### [INFORMATION SHOWN]
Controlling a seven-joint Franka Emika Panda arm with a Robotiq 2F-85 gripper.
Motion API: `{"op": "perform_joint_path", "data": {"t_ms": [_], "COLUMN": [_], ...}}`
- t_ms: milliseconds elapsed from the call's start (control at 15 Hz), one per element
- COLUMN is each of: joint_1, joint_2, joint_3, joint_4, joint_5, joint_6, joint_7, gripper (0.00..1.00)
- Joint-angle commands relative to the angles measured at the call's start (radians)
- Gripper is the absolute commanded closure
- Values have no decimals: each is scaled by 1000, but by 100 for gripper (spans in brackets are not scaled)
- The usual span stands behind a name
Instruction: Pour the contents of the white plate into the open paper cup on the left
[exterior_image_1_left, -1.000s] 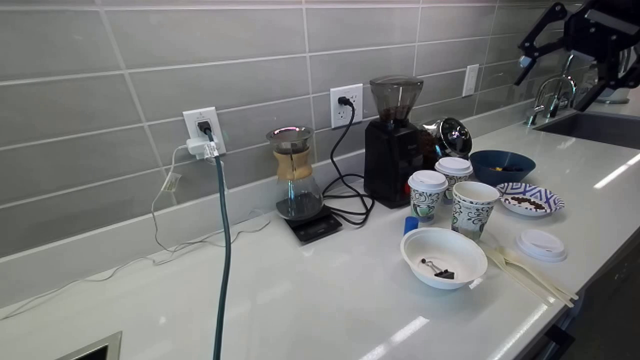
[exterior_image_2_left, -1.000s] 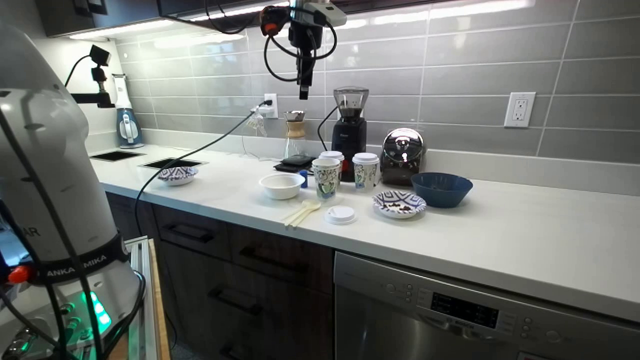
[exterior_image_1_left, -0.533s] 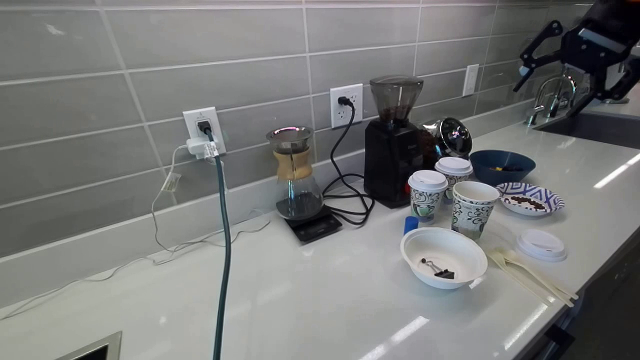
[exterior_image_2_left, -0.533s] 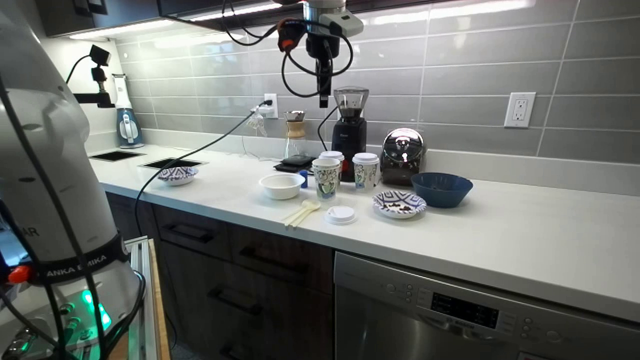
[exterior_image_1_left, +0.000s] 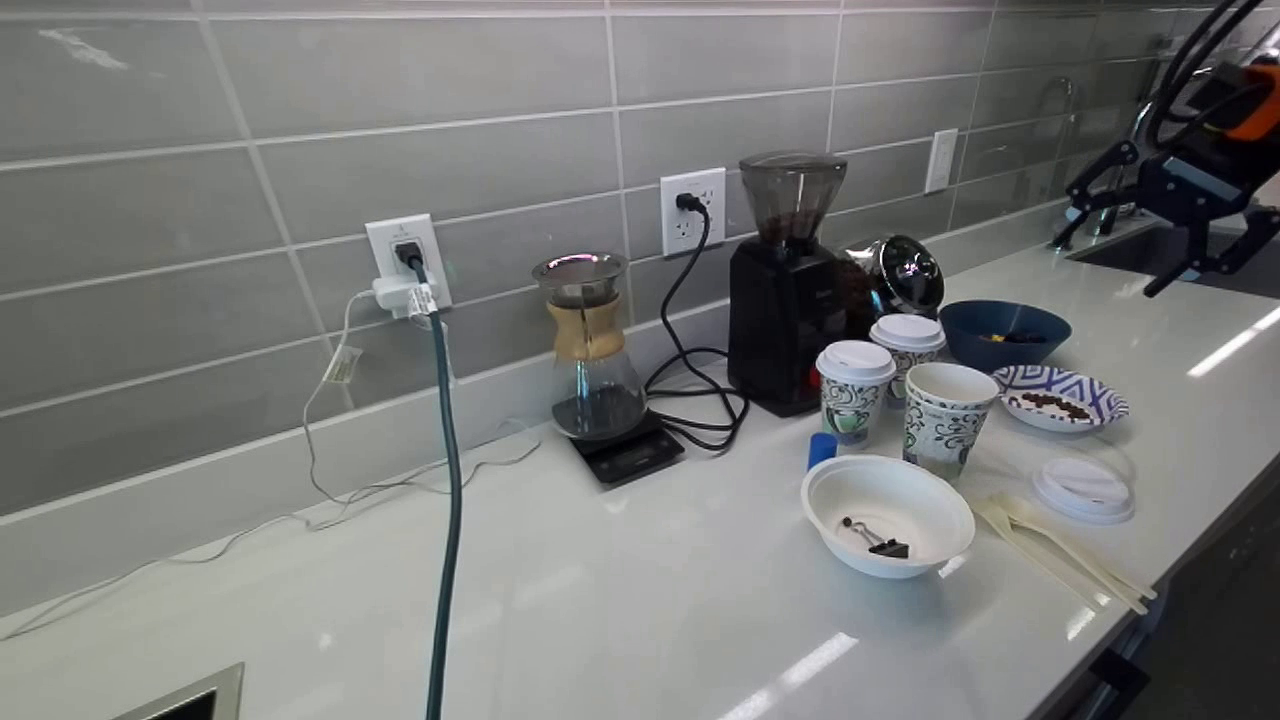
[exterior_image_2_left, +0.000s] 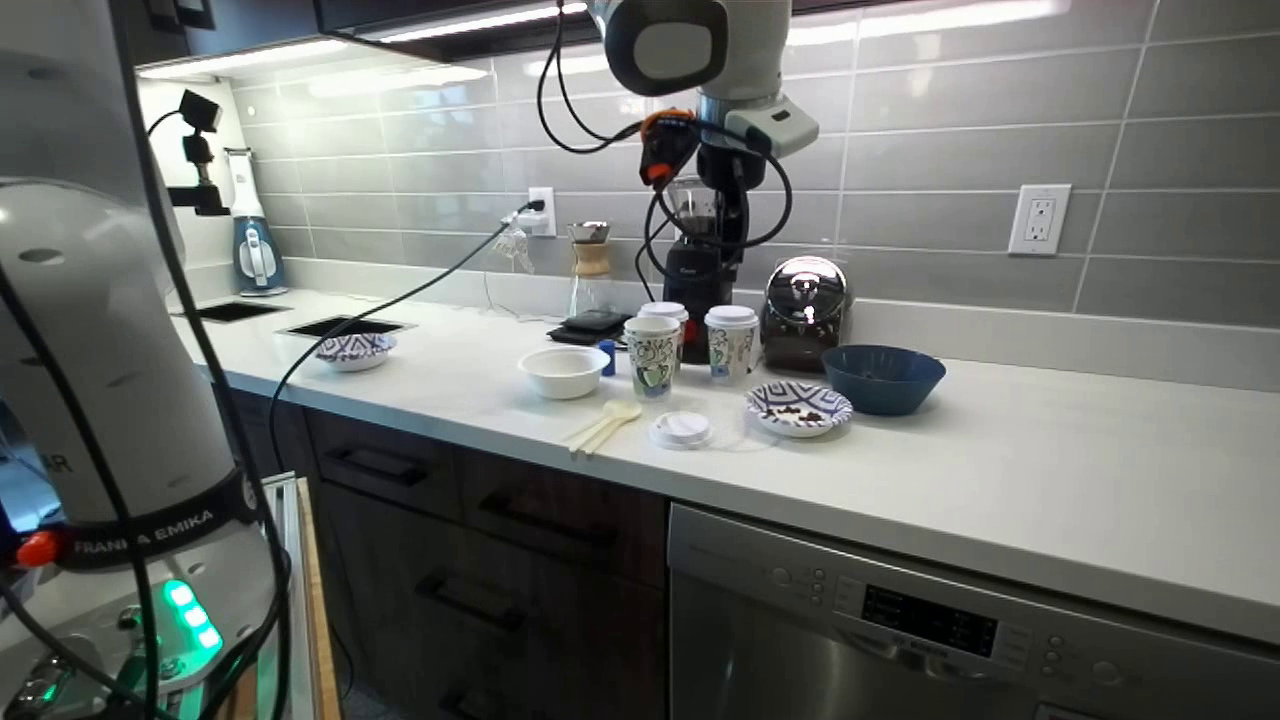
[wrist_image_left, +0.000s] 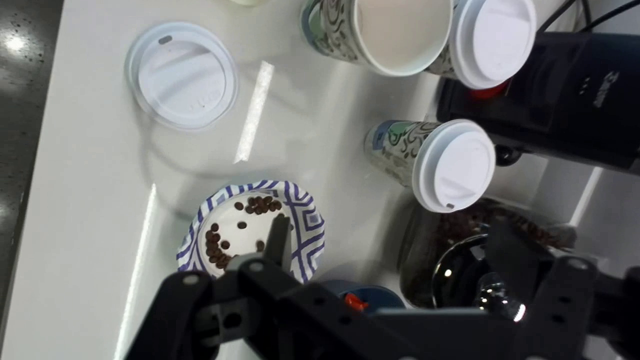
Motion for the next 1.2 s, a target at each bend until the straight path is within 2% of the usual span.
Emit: {"op": "perform_joint_path", "data": {"t_ms": [0, 333, 733, 800, 1133], "joint_1": [-30, -54, -63, -65, -129], "joint_2": [104, 172, 165, 187, 265], "joint_3": [3, 0, 10, 9, 51], "joint_4": [59, 54, 41, 43, 69], "joint_5": [14, -20, -13, -15, 50], "joint_6": [47, 157, 150, 175, 211], "joint_7": [-35, -31, -27, -45, -317], "gripper": [0, 0, 0, 0, 0]}}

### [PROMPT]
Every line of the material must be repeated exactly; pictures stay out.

### [RESPONSE AREA]
Controlling a seven-joint Franka Emika Panda arm with a Robotiq 2F-85 gripper.
Motion API: `{"op": "perform_joint_path", "data": {"t_ms": [_], "COLUMN": [_], ...}}`
- t_ms: milliseconds elapsed from the call's start (control at 15 Hz), one per element
- COLUMN is each of: joint_1, joint_2, joint_3, joint_4, joint_5, joint_6, joint_7, gripper (0.00..1.00)
- Joint-angle commands relative to the angles measured at the call's start (radians)
- Gripper is the absolute commanded closure
- Values have no decimals: each is scaled by 1000, but by 100 for gripper (spans in brackets are not scaled)
- The usual span stands behind a name
Instruction: Pour the contents of the white plate into the open paper cup on the left
[exterior_image_1_left, -1.000s] 
[exterior_image_2_left, -1.000s] 
[exterior_image_1_left, -0.533s] 
[exterior_image_2_left, -0.533s] 
[exterior_image_1_left, +0.000s] 
[exterior_image_2_left, +0.000s] 
[wrist_image_left, +0.000s] 
Motion for the next 1.2 s, a target at each bend until the straight path is within 2% of the usual span.
Emit: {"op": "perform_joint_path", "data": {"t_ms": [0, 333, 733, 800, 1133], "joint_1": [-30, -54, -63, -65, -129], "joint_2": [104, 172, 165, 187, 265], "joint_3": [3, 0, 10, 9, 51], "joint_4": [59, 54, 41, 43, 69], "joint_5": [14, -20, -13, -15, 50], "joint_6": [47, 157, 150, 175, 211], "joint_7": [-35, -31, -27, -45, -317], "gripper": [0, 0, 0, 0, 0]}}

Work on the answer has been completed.